第487章 瞳族內(1 / 1)
李太黑聞言一聲冷哼道:“沒做過什麼太過於出格的事?那意思就是還是做過一些出格的事了。”
“你是什麼人?”
白樾怒聲喝道:“擅闖瞳族之事還沒與你清算,你現在倒管起瞳族的事來了?”
嘭的一聲!
在另外四人一臉愕然的目光之中,塵土飛揚之間,白樾的頭顱已然被李太黑直接種進了地下。
輕輕拍了拍手上的灰塵,李太黑一臉嫌棄的道:“刮躁。”
呃,看著白樾那不斷抽搐的雙腿,不用多想,另外四人便可以肯定,此刻的白樾估計在急怒攻心之下,已然直接暈了過去。
一瞬間,看著李太黑,那四人不禁一陣的駭然。
白樾雖然性格確實不好,他們也承認,但是白樾再怎麼說,也是一名五星伯爵,可是在眼前這名似乎比白牙還要年輕的少年面前,顯得是那樣的弱小和不堪,被人直接一巴掌蓋住臉,直接按在了地上。

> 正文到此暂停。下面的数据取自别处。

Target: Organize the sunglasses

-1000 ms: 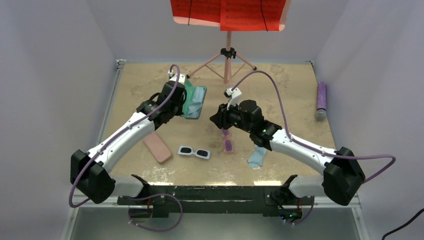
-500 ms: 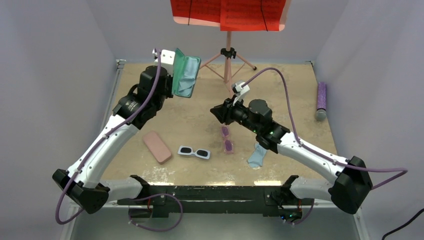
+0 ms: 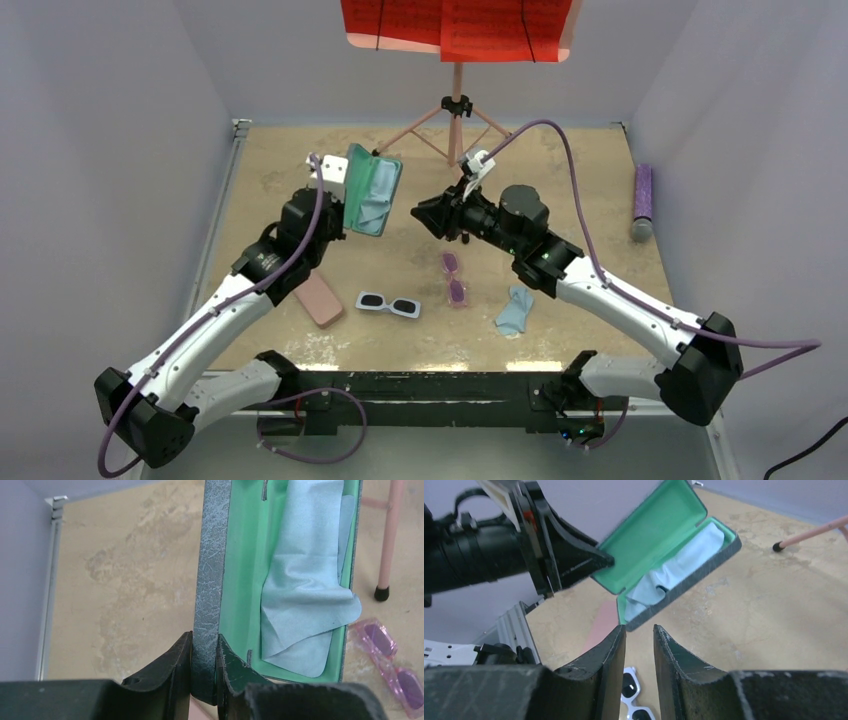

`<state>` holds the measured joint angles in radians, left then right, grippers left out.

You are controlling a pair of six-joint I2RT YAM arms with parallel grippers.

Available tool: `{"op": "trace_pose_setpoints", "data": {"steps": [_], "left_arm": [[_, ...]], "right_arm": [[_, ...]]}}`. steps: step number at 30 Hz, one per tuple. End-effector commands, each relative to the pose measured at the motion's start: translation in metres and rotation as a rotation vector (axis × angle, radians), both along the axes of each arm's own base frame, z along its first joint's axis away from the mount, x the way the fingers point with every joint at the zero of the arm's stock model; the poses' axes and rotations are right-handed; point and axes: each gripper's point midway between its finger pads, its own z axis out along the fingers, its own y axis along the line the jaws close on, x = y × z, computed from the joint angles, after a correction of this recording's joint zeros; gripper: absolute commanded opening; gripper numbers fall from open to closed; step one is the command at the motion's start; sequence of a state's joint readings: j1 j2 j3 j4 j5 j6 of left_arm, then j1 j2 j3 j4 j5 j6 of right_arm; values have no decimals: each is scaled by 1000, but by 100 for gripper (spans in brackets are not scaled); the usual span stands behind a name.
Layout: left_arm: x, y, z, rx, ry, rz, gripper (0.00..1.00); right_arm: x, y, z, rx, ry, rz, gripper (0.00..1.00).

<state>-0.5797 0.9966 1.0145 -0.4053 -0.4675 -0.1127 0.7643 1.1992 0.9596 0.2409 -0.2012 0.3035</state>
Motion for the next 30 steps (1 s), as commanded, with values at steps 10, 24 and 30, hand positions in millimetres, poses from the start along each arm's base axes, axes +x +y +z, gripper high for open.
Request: {"op": "trace_pose_setpoints", "data": {"steps": [10, 24, 30], "left_arm": [[13, -15, -13, -187, -120, 125, 0], [10, -17, -24, -149, -86, 136, 0], [10, -20, -26, -146, -76, 119, 0]], "right_arm": [[15, 40, -50, -8, 379, -58, 30], [45, 42, -68, -55, 495, -221, 29], [51, 45, -63, -52, 490, -231, 29]]}}
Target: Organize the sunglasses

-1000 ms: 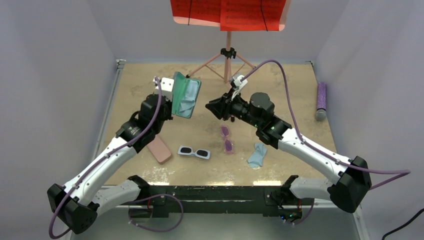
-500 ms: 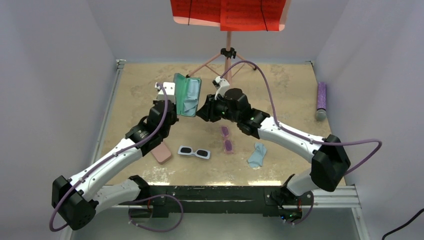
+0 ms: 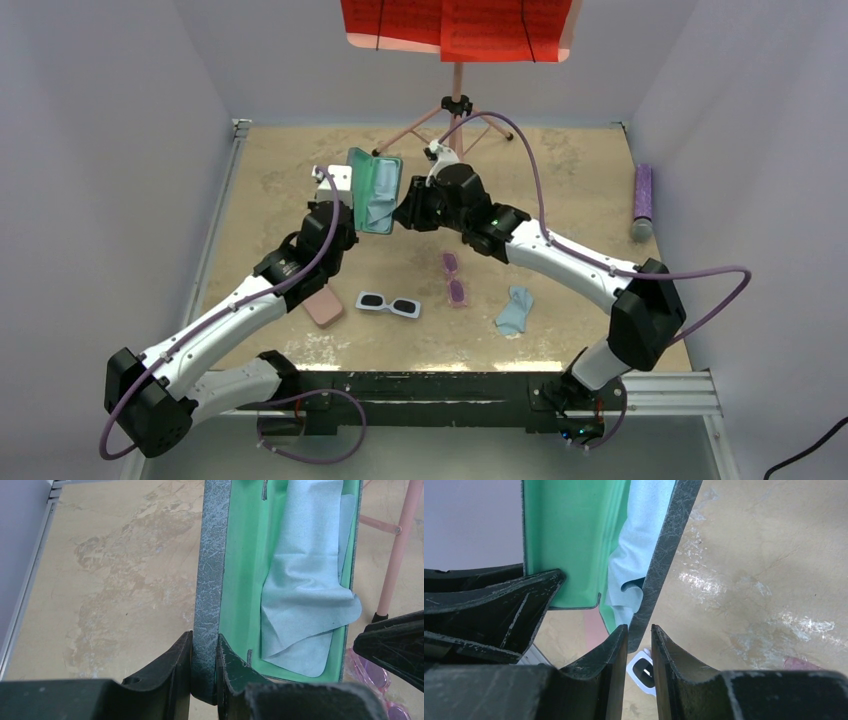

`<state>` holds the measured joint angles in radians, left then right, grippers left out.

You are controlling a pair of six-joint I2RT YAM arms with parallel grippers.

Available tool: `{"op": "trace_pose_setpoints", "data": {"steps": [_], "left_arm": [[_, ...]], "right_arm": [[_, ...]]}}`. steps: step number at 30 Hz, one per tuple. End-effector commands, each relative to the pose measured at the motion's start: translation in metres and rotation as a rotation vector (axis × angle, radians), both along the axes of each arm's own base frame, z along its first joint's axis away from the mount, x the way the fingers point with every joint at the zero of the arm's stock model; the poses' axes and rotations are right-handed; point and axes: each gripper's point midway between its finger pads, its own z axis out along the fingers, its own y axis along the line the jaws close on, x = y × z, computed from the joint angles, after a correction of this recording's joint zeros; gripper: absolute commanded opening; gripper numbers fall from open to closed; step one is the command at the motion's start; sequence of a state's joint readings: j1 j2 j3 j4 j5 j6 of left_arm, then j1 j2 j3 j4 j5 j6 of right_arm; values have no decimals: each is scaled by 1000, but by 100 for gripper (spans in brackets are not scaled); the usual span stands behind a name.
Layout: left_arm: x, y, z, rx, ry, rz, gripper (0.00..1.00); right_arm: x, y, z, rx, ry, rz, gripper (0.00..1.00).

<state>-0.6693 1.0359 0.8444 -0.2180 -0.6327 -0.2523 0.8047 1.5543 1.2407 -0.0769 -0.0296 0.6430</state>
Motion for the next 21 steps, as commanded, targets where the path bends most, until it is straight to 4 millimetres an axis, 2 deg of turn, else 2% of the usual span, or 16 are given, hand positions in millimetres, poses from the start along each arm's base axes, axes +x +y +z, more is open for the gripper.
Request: {"op": "trace_pose_setpoints", "data": {"steps": [1, 12, 21], "left_arm": [[6, -6, 19, -74, -62, 12, 0], [8, -8, 17, -62, -51, 12, 0], [8, -5, 17, -56, -50, 31, 0]], "right_arm": [[10, 2, 24, 29, -26, -40, 29], [18, 8, 27, 36, -19, -46, 29], [24, -5, 13, -7, 22, -112, 30]]}}
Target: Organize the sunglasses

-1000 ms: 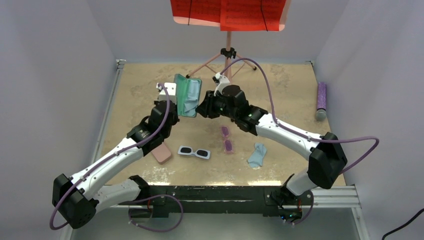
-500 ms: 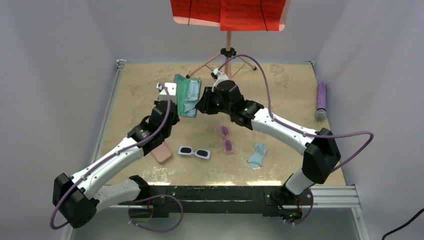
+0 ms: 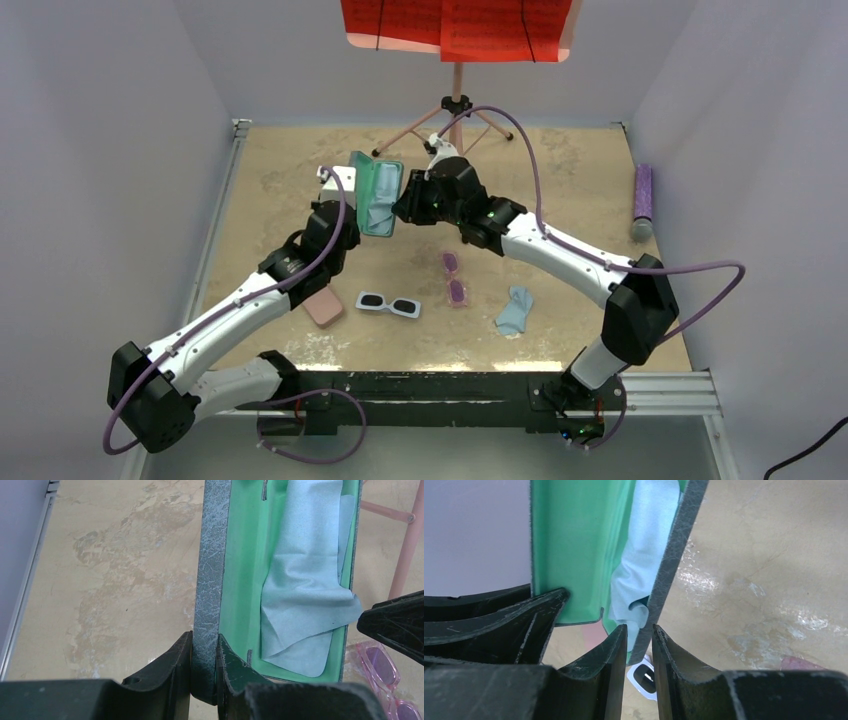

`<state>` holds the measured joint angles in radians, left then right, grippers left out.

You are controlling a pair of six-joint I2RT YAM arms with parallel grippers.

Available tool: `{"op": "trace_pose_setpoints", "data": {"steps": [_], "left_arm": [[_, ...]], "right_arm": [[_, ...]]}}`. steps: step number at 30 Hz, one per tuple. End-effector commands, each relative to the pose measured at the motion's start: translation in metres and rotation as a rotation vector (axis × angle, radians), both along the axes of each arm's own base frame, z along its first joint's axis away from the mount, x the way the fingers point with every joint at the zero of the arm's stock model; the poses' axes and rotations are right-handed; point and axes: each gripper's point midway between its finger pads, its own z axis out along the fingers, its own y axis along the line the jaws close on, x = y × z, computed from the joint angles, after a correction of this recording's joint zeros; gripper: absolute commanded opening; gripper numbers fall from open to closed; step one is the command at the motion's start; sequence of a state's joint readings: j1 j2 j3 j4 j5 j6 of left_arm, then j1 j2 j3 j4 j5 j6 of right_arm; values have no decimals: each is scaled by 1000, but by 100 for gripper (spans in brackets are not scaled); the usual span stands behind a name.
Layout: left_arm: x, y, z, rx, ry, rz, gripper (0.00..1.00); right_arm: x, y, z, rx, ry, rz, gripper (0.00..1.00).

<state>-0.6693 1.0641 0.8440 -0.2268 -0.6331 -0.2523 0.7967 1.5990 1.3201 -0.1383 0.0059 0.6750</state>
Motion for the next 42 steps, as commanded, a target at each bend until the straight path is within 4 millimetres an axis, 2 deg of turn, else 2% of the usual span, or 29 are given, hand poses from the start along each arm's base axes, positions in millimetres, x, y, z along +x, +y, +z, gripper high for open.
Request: {"op": "trace_pose_setpoints", "data": {"steps": [1, 4, 13, 26, 31, 42], "left_arm": [[7, -4, 27, -77, -80, 29, 0], [7, -4, 26, -74, -77, 29, 0], [7, -5, 23, -69, -65, 22, 0], [11, -6, 18, -47, -47, 35, 0], [13, -4, 14, -31, -31, 58, 0], [14, -9, 20, -67, -38, 52, 0]], "right_arm": [[11, -8, 9, -4, -10, -67, 30], [14, -8, 8, -6, -11, -70, 31], [18, 9, 12, 31, -9, -22, 31], [18, 10, 11, 39, 11, -27, 7], [15, 7, 9, 21, 28, -28, 0], [8, 17, -10, 44, 108, -2, 0]]}}
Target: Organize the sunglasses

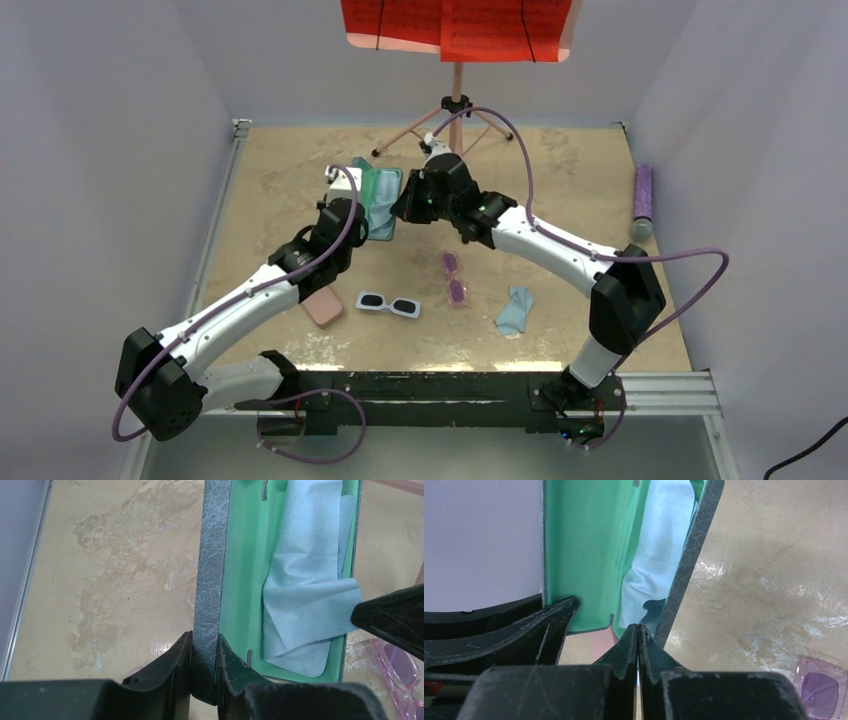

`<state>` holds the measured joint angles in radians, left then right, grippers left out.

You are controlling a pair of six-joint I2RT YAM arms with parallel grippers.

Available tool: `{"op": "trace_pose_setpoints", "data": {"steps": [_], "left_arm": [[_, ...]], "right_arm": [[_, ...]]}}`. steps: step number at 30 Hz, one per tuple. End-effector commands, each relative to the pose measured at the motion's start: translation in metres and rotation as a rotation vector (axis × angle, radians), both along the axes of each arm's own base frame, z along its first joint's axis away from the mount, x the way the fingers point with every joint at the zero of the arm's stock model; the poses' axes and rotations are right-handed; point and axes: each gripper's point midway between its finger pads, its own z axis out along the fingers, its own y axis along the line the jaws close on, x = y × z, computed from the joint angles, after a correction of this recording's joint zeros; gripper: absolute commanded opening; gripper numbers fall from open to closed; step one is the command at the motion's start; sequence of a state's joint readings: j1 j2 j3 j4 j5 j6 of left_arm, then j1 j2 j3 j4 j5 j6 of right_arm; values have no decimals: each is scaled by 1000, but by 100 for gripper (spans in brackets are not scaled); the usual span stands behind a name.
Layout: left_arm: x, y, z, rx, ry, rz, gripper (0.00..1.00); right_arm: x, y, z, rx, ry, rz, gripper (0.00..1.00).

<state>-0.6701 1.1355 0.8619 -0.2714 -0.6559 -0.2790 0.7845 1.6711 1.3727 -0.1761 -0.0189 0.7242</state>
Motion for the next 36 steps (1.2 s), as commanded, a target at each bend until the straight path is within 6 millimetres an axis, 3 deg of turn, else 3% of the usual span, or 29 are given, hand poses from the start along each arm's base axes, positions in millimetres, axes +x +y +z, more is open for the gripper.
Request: {"op": "trace_pose_setpoints", "data": {"steps": [1, 11, 21, 27, 30, 34, 35, 36], "left_arm": [[12, -10, 41, -111, -110, 22, 0], [13, -10, 42, -117, -114, 31, 0], [13, -10, 44, -127, -119, 36, 0], [13, -13, 41, -125, -105, 18, 0], [11, -11, 36, -112, -88, 19, 0], [6, -8, 21, -100, -48, 30, 0], [3, -8, 14, -98, -31, 31, 0], [1, -8, 8, -98, -15, 25, 0]], "right_arm": [[0, 10, 6, 53, 34, 13, 0], [-13, 17, -4, 91, 101, 38, 0], [-19, 7, -14, 33, 109, -8, 2], [-21, 6, -18, 23, 117, -8, 24], [-22, 1, -8, 10, 80, -3, 31], [-34, -14, 16, -11, -22, 44, 48], [-37, -22, 15, -25, -39, 40, 58], [-42, -29, 14, -37, -42, 43, 60]]}}
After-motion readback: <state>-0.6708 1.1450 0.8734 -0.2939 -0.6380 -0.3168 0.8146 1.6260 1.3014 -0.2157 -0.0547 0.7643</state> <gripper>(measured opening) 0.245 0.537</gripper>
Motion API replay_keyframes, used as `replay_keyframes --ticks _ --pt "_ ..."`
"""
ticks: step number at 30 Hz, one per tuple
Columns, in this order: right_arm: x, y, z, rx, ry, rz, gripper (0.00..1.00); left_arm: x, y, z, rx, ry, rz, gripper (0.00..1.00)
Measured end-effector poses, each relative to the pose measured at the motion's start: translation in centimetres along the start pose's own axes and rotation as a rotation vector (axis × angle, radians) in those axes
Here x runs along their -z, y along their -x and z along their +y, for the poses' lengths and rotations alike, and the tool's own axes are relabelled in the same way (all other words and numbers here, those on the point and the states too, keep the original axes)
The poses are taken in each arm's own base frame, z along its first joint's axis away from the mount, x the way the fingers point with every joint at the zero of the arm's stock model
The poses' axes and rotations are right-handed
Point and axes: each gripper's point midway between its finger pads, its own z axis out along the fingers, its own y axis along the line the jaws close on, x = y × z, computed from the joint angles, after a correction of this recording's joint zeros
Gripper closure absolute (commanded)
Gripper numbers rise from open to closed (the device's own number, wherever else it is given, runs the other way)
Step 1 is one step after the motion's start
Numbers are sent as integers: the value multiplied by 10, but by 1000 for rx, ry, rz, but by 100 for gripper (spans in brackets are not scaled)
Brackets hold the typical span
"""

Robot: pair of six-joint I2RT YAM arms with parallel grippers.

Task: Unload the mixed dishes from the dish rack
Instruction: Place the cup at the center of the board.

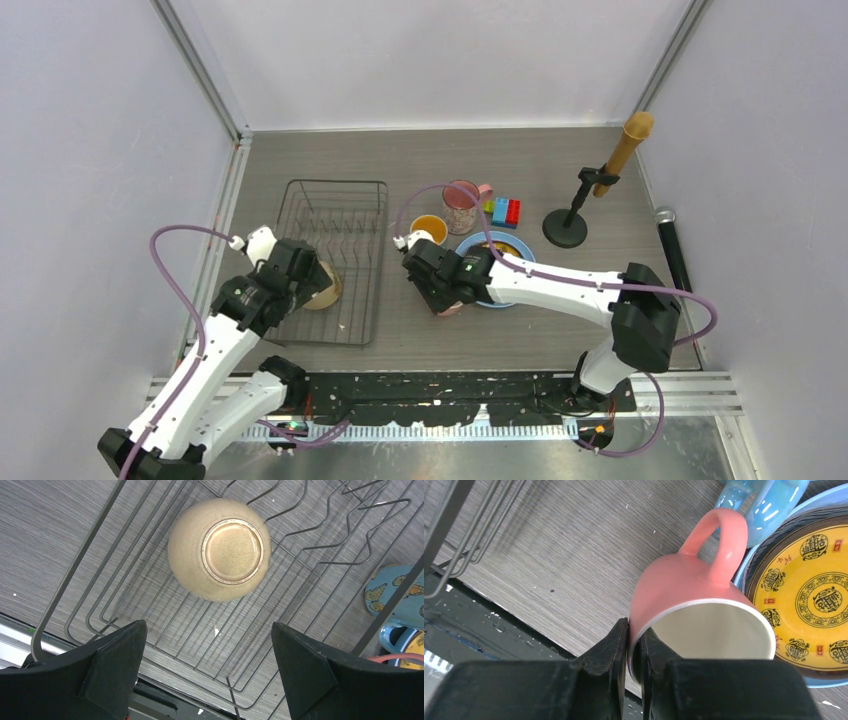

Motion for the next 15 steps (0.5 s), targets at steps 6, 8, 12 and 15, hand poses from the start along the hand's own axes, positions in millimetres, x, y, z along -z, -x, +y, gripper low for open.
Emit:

如果那少年再隨意的摩擦一下,那可真的就是將人按在地上摩擦了。
一名瞳族的五星伯爵被人如此輕鬆、簡單,堪稱羞辱一般的擊敗,眼前的這名少年,其實力到底到達了何等的層次?
“少主。”
先前那名被白牙問話之人,有些艱難的嚥了咽口水道:“他是……”
“我表弟。”
白牙丟下這兩個字,隨後頭也不回的向前而去。
李太黑聳了聳肩,雙手一攤,衝著那四人做了一個鬼臉,隨後哈哈一笑,大步而去。
看著白牙和李太黑大步而去的背影,那四人不禁面面相覷。
表弟?
白牙什麼時候多了一個表弟出來?這種事族內怎麼沒有半點的記載?
難道……
那四人似乎突然反應了過來,隨後他們一臉駭然的互視了一眼。
有人面色微白的道:“這事兒要不要立馬稟告上去?”
“那是必須的,不然的話,上面追究下來,你我知情不報,那可就麻煩了。”
“上報吧,既然白牙帶他回來了,那麼上面那些人早晚都會知道的。”
“是。”
一人拿出自己的通訊儀,將白牙回到族內,並且帶著一名被他稱之為表弟的少年同歸的事,迅速的報告了上去。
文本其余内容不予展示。